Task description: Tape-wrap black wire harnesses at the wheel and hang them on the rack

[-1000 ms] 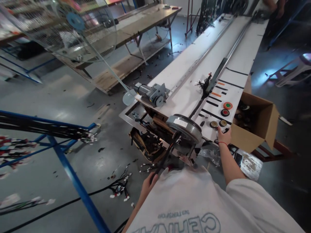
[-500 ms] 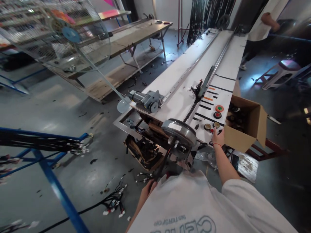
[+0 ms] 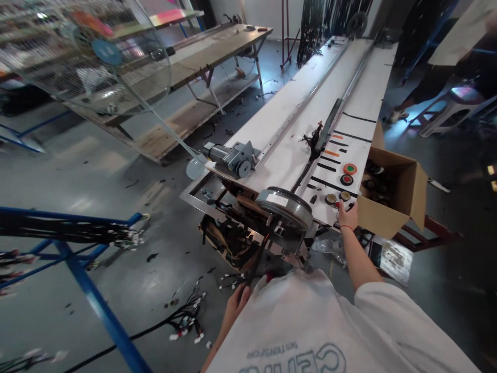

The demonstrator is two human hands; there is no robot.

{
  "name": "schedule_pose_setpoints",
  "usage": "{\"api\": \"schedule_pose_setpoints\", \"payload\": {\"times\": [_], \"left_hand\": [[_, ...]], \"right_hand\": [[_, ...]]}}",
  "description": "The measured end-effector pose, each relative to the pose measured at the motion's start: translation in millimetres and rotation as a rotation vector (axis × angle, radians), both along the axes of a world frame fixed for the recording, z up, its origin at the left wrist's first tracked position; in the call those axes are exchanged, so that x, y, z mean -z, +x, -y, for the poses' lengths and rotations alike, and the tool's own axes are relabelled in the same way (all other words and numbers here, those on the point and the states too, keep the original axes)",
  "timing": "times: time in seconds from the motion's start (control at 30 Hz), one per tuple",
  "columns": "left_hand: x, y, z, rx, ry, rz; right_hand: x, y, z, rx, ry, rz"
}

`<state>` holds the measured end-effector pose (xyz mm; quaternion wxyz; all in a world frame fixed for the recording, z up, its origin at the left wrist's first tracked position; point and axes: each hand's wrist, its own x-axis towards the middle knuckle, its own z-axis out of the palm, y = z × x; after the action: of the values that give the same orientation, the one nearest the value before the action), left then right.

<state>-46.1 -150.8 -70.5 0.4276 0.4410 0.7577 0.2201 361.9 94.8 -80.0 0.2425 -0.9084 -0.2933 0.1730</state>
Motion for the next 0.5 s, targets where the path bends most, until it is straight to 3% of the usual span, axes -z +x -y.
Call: {"api": "schedule_pose_setpoints", "payload": {"times": [0.1, 0.37, 0.5], "left_hand": [[2.9, -0.9, 0.6, 0.016, 0.004, 0.04], [40.5, -14.8, 11.5, -0.036, -0.048, -0.013], [47.1, -18.0, 16.3, -0.046, -0.071, 0.046]], "right_hand": [[-2.2, -1.1, 0.2, -0.01, -0.036, -0.011], [-11.8, -6.4, 3.4, 0.005, -0.049, -0.038], [-13.2, -6.3, 4.3, -0.004, -0.039, -0.049]]}}
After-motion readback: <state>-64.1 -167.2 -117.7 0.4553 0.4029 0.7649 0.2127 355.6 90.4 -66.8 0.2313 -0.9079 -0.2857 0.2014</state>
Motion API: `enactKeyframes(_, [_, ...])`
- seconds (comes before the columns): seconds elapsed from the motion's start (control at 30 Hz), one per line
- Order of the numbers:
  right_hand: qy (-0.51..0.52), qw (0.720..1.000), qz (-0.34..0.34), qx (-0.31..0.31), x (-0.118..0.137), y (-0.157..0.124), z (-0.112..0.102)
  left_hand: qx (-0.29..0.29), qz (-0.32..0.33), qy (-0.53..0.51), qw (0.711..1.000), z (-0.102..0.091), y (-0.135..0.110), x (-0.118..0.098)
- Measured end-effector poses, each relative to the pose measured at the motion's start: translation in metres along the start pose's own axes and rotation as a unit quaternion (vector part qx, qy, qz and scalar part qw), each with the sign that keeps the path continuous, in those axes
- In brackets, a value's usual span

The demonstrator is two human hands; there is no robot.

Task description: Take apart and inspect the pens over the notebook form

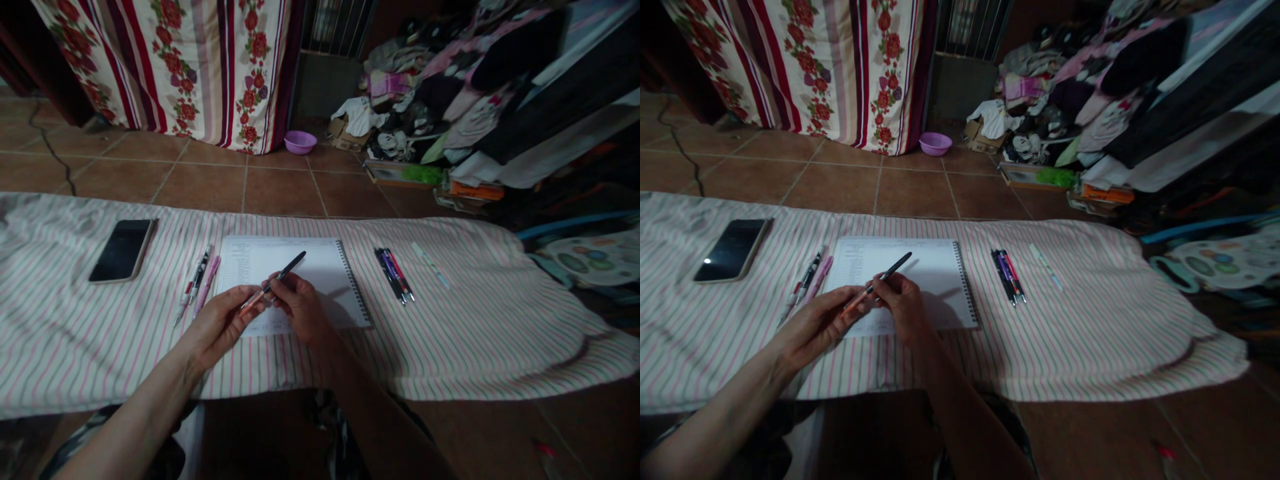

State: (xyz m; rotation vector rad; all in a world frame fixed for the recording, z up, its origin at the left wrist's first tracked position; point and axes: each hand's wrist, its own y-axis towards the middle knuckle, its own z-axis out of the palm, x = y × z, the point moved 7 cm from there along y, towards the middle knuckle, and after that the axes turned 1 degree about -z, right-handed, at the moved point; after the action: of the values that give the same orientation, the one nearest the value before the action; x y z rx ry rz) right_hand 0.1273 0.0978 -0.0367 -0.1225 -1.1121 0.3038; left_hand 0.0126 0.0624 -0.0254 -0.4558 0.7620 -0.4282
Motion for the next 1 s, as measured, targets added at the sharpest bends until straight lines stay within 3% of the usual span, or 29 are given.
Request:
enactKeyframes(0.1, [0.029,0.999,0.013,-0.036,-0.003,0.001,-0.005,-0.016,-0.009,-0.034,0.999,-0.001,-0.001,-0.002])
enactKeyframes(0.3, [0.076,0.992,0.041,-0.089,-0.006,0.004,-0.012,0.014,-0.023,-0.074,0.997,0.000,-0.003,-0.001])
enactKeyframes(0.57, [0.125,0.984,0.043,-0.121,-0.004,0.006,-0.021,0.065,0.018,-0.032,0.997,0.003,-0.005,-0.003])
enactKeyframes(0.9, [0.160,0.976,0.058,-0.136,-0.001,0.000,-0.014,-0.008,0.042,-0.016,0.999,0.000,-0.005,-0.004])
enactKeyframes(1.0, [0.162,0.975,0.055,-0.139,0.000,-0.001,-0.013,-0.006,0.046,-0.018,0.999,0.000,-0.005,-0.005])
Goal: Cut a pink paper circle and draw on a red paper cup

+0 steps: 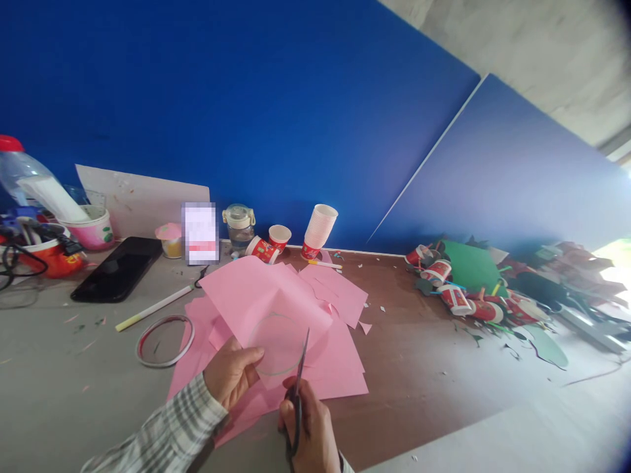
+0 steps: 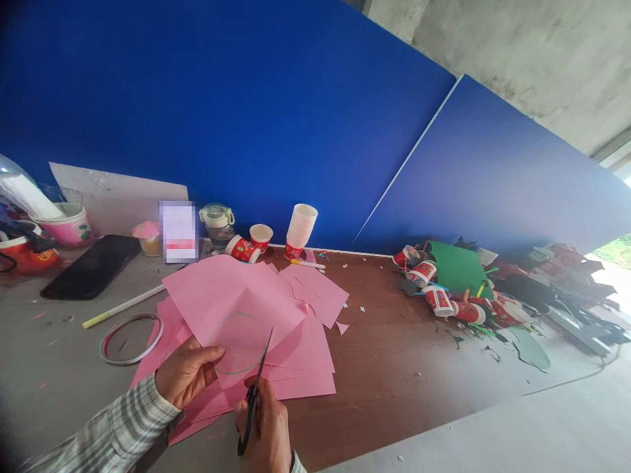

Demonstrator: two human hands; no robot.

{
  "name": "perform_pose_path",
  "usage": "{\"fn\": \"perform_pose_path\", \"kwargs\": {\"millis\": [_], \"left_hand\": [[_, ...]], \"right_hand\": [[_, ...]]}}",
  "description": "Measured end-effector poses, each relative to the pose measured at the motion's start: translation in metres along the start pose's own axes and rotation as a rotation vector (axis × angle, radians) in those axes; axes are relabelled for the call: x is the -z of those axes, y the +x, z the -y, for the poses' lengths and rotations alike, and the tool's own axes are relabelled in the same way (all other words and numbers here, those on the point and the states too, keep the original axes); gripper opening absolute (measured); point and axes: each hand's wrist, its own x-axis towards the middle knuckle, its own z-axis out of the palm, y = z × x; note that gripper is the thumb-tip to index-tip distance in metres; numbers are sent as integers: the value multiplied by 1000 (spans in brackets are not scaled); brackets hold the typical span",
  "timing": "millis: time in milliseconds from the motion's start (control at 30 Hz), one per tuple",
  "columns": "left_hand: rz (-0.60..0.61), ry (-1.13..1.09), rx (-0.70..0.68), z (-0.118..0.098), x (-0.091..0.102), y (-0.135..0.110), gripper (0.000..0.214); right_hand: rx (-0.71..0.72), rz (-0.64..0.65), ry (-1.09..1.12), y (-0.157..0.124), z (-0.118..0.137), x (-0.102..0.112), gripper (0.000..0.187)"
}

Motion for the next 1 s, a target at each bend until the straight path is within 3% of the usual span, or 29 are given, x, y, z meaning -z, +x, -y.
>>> {"fn": "perform_pose_path", "kwargs": {"millis": [200, 567, 733, 1000], "left_hand": [[-38, 23, 0, 0, 3, 1, 70], [28, 80, 61, -8, 12, 8, 70], [41, 122, 85, -10, 15, 10, 69], [5, 127, 99, -8, 15, 8, 65]], "right_hand": [[-13, 8, -9, 0, 0, 1, 16], [-76, 128, -87, -2, -6, 12, 14], [-154, 182, -9, 0, -4, 14, 17], [-163, 191, 116, 2, 2, 8, 26]]}}
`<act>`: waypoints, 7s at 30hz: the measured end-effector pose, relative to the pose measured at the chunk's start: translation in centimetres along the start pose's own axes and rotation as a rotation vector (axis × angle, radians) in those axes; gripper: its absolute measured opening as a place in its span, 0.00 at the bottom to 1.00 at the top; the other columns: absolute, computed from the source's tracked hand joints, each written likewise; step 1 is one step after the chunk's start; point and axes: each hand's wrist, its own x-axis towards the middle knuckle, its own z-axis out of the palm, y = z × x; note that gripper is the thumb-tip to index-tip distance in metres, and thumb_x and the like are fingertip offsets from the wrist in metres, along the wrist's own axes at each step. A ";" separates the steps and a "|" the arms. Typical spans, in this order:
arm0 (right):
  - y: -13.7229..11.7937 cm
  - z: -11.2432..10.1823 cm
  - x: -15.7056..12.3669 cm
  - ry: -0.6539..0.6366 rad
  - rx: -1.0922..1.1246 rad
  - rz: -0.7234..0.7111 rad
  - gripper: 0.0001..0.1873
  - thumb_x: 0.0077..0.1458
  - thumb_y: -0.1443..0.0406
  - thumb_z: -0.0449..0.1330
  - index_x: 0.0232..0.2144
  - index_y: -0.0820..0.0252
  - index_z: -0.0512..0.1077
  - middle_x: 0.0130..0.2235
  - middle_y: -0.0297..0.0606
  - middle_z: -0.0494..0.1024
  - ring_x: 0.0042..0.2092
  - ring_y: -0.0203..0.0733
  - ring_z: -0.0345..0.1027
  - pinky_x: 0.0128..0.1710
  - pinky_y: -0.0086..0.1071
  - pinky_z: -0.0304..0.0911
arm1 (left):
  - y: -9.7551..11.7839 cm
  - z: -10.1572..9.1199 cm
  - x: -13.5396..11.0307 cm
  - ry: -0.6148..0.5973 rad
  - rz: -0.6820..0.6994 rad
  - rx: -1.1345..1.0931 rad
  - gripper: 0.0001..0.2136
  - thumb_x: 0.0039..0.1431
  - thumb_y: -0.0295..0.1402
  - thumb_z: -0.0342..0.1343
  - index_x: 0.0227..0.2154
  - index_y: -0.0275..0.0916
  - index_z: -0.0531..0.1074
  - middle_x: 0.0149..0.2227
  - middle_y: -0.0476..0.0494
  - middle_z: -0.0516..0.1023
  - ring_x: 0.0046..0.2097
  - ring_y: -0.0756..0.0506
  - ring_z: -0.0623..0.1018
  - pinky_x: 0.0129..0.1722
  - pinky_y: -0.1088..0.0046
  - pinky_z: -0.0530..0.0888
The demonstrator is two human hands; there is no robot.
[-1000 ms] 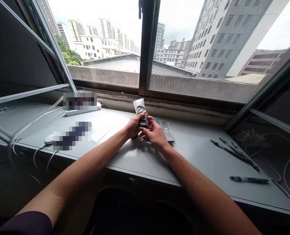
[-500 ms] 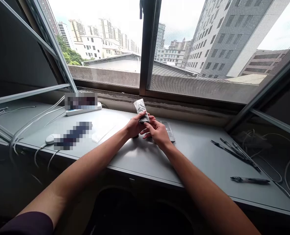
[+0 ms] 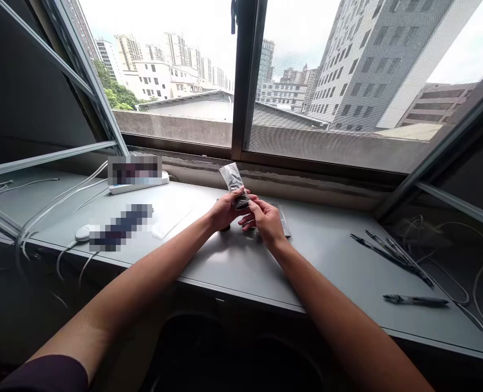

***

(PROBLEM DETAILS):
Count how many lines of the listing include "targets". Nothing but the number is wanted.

(COMPLETED EXERCISE):
2